┌──
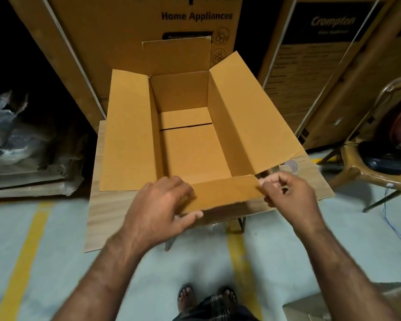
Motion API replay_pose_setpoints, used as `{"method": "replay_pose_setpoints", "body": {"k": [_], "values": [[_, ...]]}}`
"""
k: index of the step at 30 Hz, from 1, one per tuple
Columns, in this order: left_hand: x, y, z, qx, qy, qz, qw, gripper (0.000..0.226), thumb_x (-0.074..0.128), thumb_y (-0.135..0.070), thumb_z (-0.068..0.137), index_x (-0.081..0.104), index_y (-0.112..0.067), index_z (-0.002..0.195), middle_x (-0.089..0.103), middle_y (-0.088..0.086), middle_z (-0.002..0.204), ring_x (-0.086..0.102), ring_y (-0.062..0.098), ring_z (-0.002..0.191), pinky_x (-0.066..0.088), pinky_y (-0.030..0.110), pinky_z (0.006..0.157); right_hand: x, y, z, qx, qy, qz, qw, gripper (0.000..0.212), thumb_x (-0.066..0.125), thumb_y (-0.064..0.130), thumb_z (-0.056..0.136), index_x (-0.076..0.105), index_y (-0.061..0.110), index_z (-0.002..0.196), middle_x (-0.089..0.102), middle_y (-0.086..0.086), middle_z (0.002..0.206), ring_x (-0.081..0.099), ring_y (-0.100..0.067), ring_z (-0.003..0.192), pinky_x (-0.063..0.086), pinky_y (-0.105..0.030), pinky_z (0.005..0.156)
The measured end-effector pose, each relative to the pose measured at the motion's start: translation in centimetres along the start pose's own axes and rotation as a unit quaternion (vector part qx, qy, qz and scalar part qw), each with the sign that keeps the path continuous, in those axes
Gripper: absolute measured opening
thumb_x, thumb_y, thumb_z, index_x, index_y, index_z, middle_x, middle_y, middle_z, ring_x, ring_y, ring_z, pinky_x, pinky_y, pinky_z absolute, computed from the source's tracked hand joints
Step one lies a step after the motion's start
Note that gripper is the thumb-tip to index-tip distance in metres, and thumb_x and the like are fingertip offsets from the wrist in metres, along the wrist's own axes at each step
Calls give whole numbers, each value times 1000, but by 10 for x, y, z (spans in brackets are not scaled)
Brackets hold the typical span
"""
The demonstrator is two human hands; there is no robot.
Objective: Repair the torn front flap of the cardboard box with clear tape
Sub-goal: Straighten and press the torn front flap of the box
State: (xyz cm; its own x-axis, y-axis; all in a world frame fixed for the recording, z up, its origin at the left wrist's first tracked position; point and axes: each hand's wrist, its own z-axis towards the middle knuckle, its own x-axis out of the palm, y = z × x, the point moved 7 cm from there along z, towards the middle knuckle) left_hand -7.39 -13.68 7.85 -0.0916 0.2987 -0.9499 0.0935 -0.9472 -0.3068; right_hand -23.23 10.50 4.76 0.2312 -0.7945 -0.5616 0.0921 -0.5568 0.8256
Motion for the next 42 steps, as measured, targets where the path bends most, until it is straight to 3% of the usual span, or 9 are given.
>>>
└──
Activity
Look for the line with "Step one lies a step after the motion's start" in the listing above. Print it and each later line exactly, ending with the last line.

The completed task
Step one lies a step after the motion's start
Note that gripper is the thumb-tip to index-tip distance in metres, and thumb_x and the like are fingertip offsets from the wrist in metres, along the wrist's own axes at each step
Calls give whole numbers, each value times 1000, but by 10 for x, y, z (spans in brackets are not scaled)
Brackets hold the typical span
"""
The demonstrator is two human hands; there is no robot.
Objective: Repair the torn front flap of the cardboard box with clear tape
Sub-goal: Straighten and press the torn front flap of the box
State: (xyz cm; its own x-axis, y-axis; all in a world frame fixed for the recording, z up, its origin at the left wrist's first tracked position; point and axes: each hand's wrist, its own z-axis towards the middle knuckle, its own x-axis out of the palm, y = z × x, the point moved 7 cm from there along z, towards the middle knuckle) left_hand -7.39 -13.68 7.85 -0.0916 0.2987 -0.9499 0.0935 -0.9472 -0.3068; right_hand -23.23 10.50 4.76 0.2312 -0.7945 -0.5616 0.0921 -0.5568 0.8256
Motion for the next 42 steps, as measured, targets where the path bends most, until it is straight to 3% of the usual span, or 9 are given.
>>>

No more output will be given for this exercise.